Sister Mary Caritas says “every day is a present, and if I haven’t learned something new in a day, then it wasn’t a good day.”
Sister Mary Caritas says “every day is a present, and if I haven’t learned something new in a day, then it wasn’t a good day.”

“We learned that it was in conference and that it had not made its way into the budget,” she went on. “So I was panicked; I called all the other hospital administrators and said, ‘we’ve got to go to Washington; I can’t afford to lose $6 million this year — Mercy will go out of business. They all they felt the same way, but none of them wanted to go to Washington, so I went on my own; I went for all of us.”

Here’s where an already revealing story becomes even more so. She first went to see Neal, who told her that a revision was, indeed, included in the House side of the budget.

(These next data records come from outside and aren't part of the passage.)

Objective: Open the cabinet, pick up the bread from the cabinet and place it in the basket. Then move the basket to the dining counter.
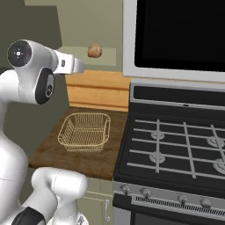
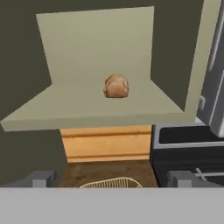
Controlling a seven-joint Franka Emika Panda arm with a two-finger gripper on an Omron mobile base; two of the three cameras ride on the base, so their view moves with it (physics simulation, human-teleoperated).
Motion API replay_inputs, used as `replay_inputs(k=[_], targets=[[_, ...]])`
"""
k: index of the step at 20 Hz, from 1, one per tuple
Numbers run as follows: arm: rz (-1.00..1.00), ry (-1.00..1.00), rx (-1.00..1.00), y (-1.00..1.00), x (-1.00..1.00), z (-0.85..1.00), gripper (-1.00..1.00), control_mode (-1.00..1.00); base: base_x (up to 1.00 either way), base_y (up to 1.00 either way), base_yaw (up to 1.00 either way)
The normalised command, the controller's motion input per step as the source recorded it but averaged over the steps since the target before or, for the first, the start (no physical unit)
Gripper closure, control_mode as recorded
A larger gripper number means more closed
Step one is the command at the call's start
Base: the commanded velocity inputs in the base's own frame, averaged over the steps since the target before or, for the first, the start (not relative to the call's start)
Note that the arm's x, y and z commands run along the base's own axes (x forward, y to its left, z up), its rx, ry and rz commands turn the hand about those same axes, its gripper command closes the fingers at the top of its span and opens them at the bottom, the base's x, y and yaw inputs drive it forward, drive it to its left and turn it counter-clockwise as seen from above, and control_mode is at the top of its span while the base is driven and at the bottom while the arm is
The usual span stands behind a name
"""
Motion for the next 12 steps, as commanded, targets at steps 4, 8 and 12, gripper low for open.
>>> replay_inputs(k=[4, 8, 12], targets=[[0.05, 0.10, -0.11, 0.00, 0.40, 0.00, -1.00, -1.00, 0.00, 0.00, 0.00], [0.00, 0.03, 0.00, 0.00, 0.62, 0.06, -1.00, -1.00, 0.00, 0.00, 0.00], [0.00, 0.01, 0.00, 0.00, 0.63, 0.02, -1.00, -1.00, 0.00, 0.00, 0.00]])
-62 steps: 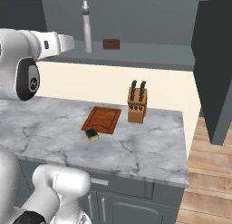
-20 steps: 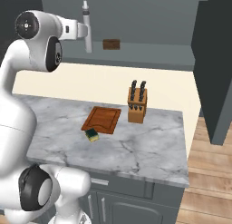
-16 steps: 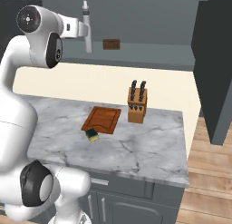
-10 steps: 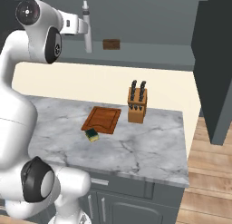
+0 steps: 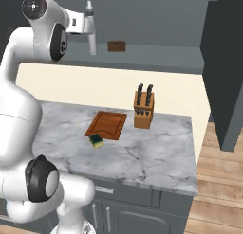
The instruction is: Pick the sponge and spray from the cabinet and place them on the counter.
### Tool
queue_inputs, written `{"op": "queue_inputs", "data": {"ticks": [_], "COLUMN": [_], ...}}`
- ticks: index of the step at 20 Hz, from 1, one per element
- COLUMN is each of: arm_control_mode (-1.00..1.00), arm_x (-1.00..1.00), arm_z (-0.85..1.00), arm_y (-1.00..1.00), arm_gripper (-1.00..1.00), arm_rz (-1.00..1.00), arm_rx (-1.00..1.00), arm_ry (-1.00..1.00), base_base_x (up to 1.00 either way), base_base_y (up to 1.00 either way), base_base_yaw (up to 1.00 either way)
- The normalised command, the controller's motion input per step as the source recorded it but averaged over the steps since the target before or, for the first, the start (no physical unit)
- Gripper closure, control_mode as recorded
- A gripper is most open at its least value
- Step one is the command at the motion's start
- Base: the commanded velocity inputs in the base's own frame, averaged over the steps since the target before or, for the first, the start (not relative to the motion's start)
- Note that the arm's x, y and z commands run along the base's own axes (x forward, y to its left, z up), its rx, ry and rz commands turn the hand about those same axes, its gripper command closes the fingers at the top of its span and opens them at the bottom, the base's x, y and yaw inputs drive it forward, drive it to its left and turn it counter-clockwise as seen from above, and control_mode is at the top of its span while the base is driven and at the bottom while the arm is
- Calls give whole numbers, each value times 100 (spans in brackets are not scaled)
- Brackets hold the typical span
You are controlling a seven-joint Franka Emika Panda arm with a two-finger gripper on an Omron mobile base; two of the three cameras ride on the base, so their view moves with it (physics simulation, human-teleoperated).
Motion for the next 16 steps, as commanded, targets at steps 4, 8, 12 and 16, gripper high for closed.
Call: {"op": "queue_inputs", "data": {"ticks": [4, 8, 12, 16], "arm_control_mode": [-100, -100, -100, -100], "arm_x": [36, 34, 20, 3], "arm_z": [0, 0, -4, -23], "arm_y": [0, 0, 2, 6], "arm_gripper": [-100, -100, -100, -100], "arm_rz": [0, 0, 0, 0], "arm_rx": [0, 0, 0, -1], "arm_ry": [6, 6, 0, 0], "base_base_x": [0, 0, 0, 0], "base_base_y": [0, 0, 0, 0], "base_base_yaw": [0, 0, 0, 0]}}
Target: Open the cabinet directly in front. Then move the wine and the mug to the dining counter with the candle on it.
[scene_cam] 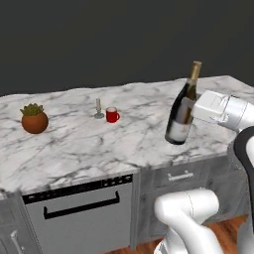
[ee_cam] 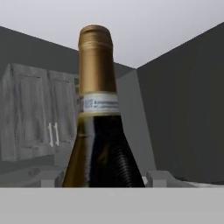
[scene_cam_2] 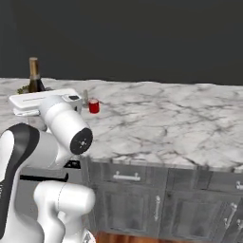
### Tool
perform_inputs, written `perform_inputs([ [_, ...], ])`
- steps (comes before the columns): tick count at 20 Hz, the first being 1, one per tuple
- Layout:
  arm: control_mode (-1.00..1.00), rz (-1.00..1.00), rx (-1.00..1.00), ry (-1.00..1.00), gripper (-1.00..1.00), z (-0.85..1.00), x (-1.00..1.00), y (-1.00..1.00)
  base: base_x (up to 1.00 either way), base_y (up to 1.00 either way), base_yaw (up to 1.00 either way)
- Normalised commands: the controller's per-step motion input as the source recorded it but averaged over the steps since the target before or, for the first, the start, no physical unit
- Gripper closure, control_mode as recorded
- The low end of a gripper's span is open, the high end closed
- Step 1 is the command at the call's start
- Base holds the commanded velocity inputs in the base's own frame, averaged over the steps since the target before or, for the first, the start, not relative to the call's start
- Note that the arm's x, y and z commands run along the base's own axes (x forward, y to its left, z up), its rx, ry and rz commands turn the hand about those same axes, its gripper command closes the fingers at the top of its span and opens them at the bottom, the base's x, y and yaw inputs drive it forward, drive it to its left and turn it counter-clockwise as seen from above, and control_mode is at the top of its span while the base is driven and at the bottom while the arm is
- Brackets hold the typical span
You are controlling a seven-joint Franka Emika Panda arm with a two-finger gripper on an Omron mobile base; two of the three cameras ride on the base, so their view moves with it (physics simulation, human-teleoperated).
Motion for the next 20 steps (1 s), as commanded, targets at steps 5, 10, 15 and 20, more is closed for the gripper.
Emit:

The problem, he said, was in the Senate.

“So I marched across the Capitol to the Senate side, and Kennedy wasn’t there,” she said. “They told me that he may not be back that day, and I told them, ‘you better plan on me staying here all night; I’m not leaving here. I’m a constituent, I have a right to see my senator, and I will not leave this office until I see him.

“They kept trying to placate me, offering me cookies and tea, and I just kept saying, ‘no, I’m not leaving until I see my senator,’” she went on. “I waited, and waited, and waited, until finally, about 4 in the afternoon, he shows up.

“He tells me it’s in conference, and I said, ‘I know; that’s why I’m here,’” she continued, adding an exclamation point through inflection on her voice. “He said, ‘who do you know on the conference committee?’ I poked him on the chest and said, ‘it’s not who I know, it’s who you know.’”

Sensing that the battle might be lost if she had to rely on the senator, Sister Caritas went to work. She went to the nearest pay phone (this is the early ’90s, remember) and instructed her administrative assistant to call the other area community hospital presidents and have them in her office the following morning. Before that, though, she called the Mercy Hospital print shop and had it print 6,000 postcards that would eventually be sent by area constituents to legislators imploring action on the Medicare issue.

While Kennedy would call Sister Caritas after the vote to revise the wage index a few days later, she believes it was those postcards that turned the tide. And those involved would say that it was Sister Caritas herself who really drove that outcome — again, just one of many examples of her fighting spirit.

Century Unlimited

The last page of Sister Caritas’s résumé has the single word ‘Honors’ at the top. And there is a long list that follows, including honorary degrees from several area colleges, a William Pynchon Award, a Paul Harris Fellowship from the Springfield Rotary Club, a Lifetime Achievement Award from the Girl Scouts of Pioneer Valley, and a Woman of Achievement Award from the YWCA — a few of them, in fact.

She’s also won several from BusinessWest and its sister publication, the Healthcare News, including Business Person of the Year in 1992, Difference Maker (awarded to the Sisters of Providence) in 2014, and Healthcare Hero (in the Lifetime Achievement category) in 2018.

And because of all that she did earn these honors, she now has one more line to add to that page: Woman of Impact.